McCouch noted that she and her colleague, Steven D. Tanksley, Cornell Liberty Hyde Bailey Professor of Plant Breeding, have been able to unlock the genetic potential of domesticated rice varieties. Looking specifically at rice and tomatoes, the two researchers systematically mapped the genes of those plants, looking for specific loci, or genes, known as quantitative trait locus, or QTLs, which could be used to boost production.

This follows Cornell research reported two years ago on introgressing high-yield production genes from wild rice varieties into domesticated varieties grown under favorable, bread-basket conditions as a way to improve yields.

"Our latest work shows that the strategy to boost yields in domesticated varieties from genes in wild varieties is likely to work with any existing variety," said McCouch. "Whatever the baseline is that we're working from, we have shown that we can expand our concept and detect improved production performance. And, at the same time, we can broaden the genetic base of these plants."

Agricultural practices of the past century, McCouch noted, have led researchers to be victims of their own success. Modern plant-breeding techniques, she said, have been successful in developing high-yielding rice and tomatoes, but the crossing and re-crossing of close plant relatives has resulted in a "genetic bottleneck." Paradoxically this could result in reducing plant production and render plants more vulnerable to pests and disease.

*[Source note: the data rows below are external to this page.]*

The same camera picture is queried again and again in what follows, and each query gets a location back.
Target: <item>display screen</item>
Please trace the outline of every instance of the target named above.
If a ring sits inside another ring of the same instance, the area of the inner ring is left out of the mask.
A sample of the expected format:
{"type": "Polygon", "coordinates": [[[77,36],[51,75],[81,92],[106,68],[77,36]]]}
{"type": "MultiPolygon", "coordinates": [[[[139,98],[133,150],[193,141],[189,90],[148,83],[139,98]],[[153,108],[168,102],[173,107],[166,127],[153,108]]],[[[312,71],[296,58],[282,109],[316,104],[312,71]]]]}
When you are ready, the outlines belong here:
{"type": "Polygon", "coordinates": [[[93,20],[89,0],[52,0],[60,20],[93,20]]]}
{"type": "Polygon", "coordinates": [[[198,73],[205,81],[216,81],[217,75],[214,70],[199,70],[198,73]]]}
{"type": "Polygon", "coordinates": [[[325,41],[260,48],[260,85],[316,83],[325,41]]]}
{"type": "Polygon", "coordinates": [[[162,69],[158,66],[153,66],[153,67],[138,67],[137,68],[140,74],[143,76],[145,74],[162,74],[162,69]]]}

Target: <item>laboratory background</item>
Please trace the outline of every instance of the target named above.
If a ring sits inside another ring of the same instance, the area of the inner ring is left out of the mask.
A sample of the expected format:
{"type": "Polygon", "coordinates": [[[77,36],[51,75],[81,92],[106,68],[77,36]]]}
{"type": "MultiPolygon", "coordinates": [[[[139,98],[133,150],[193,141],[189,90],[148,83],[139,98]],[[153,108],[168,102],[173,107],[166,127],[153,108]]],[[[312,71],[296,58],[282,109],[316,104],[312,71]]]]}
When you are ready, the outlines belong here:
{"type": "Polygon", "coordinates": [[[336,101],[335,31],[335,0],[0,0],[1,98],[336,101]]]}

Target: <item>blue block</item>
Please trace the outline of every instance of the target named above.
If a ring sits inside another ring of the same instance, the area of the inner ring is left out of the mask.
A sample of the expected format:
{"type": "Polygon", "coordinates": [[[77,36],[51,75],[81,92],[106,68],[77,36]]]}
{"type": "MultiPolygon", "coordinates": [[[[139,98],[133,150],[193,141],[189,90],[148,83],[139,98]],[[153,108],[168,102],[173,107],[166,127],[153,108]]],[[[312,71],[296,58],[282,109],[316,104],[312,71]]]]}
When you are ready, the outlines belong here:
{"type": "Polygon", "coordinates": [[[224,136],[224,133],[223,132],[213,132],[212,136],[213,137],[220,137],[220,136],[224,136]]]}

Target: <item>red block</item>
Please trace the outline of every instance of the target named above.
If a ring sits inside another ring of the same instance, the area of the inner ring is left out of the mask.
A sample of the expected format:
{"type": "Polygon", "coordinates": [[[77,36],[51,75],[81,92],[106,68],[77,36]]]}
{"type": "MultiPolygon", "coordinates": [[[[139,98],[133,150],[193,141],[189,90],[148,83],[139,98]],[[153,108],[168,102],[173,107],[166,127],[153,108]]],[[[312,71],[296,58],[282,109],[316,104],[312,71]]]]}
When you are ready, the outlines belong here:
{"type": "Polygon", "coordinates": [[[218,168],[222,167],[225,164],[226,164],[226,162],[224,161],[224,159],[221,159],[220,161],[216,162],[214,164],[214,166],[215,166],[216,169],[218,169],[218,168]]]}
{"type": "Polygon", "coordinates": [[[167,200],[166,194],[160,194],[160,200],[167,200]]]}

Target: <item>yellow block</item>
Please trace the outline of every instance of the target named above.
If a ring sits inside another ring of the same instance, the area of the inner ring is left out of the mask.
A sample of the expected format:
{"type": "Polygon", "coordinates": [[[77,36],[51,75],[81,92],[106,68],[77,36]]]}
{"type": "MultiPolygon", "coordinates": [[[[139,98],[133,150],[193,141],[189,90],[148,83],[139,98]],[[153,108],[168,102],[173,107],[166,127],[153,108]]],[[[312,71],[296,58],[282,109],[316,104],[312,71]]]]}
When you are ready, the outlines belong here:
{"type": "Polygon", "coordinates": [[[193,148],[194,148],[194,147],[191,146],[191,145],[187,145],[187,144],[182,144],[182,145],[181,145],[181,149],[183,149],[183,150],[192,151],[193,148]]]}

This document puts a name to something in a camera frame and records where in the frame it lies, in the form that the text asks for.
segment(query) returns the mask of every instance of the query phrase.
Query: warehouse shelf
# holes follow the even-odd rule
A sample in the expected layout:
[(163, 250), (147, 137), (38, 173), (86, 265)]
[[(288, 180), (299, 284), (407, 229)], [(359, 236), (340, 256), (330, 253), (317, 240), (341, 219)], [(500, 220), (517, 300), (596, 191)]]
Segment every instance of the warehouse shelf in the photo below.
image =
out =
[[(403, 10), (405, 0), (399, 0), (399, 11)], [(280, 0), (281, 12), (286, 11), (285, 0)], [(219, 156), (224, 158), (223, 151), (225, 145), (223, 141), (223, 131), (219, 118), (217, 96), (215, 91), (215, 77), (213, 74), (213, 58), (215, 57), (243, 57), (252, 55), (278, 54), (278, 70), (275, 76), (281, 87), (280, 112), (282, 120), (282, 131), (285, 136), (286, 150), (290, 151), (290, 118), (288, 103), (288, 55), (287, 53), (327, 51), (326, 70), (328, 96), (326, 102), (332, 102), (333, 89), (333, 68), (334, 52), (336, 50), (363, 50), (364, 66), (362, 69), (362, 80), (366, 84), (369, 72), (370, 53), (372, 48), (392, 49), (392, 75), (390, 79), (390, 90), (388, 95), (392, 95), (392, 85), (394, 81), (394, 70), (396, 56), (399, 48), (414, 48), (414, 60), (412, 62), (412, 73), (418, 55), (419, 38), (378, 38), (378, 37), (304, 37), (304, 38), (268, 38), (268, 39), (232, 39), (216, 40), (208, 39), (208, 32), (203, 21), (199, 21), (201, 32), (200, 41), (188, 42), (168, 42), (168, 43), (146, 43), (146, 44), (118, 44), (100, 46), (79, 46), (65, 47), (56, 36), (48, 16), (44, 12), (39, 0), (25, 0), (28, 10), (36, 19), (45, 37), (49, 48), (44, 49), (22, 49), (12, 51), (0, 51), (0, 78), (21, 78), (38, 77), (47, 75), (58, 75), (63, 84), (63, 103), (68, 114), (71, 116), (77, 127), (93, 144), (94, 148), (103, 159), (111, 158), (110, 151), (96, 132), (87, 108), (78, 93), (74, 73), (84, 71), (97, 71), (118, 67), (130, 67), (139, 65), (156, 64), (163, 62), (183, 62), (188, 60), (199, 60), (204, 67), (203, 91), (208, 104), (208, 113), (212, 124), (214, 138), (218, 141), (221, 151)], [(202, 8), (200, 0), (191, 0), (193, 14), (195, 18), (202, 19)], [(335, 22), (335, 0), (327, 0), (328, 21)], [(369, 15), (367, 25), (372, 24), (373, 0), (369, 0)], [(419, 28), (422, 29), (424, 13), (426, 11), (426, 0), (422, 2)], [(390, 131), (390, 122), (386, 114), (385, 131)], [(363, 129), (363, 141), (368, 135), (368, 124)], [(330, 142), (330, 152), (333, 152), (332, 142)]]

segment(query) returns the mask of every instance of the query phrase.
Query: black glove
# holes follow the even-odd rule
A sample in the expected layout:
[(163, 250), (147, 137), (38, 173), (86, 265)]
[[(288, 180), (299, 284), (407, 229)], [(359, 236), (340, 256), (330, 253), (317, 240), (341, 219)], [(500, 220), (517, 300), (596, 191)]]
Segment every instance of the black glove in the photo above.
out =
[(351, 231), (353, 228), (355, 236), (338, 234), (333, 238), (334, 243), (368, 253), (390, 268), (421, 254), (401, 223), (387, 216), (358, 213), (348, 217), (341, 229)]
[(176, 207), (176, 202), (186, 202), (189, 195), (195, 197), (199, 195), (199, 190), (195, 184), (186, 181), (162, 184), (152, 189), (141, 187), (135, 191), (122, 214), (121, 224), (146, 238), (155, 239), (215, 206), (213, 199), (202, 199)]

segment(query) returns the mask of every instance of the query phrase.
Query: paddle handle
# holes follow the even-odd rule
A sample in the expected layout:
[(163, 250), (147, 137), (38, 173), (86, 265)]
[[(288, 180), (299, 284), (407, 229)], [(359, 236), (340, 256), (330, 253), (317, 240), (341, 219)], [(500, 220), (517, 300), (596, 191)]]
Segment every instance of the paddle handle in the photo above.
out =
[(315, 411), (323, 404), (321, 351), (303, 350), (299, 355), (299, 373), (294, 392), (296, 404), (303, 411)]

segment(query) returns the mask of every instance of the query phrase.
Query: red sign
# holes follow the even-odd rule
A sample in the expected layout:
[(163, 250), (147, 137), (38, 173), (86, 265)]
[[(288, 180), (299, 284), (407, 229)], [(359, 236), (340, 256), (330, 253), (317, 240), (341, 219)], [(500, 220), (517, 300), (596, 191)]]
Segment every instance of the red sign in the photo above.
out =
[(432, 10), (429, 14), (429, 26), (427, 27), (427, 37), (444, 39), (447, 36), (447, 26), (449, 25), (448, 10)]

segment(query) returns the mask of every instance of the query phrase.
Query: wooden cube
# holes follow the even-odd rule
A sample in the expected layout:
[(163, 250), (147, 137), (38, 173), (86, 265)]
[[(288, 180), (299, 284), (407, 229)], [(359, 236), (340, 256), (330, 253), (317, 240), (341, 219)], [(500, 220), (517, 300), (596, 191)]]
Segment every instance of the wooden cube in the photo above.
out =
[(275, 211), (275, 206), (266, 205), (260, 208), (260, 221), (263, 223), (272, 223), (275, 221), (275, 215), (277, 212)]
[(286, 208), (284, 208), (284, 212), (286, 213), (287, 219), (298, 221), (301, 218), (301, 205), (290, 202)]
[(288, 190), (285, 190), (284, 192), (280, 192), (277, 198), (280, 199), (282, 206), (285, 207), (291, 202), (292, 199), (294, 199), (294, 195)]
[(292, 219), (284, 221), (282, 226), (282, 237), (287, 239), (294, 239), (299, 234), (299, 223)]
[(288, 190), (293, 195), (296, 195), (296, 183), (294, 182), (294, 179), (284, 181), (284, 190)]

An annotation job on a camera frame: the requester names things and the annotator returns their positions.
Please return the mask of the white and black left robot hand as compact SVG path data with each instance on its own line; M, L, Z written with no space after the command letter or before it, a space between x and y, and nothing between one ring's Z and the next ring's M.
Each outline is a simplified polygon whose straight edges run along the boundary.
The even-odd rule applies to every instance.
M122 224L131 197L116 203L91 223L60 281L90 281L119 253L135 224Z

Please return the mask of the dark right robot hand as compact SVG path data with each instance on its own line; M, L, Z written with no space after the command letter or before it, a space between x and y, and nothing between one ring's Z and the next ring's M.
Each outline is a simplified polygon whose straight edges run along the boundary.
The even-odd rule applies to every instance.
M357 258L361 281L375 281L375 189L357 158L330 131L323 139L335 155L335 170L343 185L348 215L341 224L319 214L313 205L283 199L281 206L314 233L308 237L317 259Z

However, said McCouch, "the upland varieties of rice have very interesting genetics" that could be exploited by farmers far from the regions where they are adapted. In countries like Brazil, she noted, the less productive yet sturdy upland varieties of rice thrive on subsisdence farms in acidic soils and even in areas prone to disease. She said that these traits could be valuable elsewhere, particularly in Asian countries, where boosting rice production is critical to keeping up with the needs of burgeoning populations.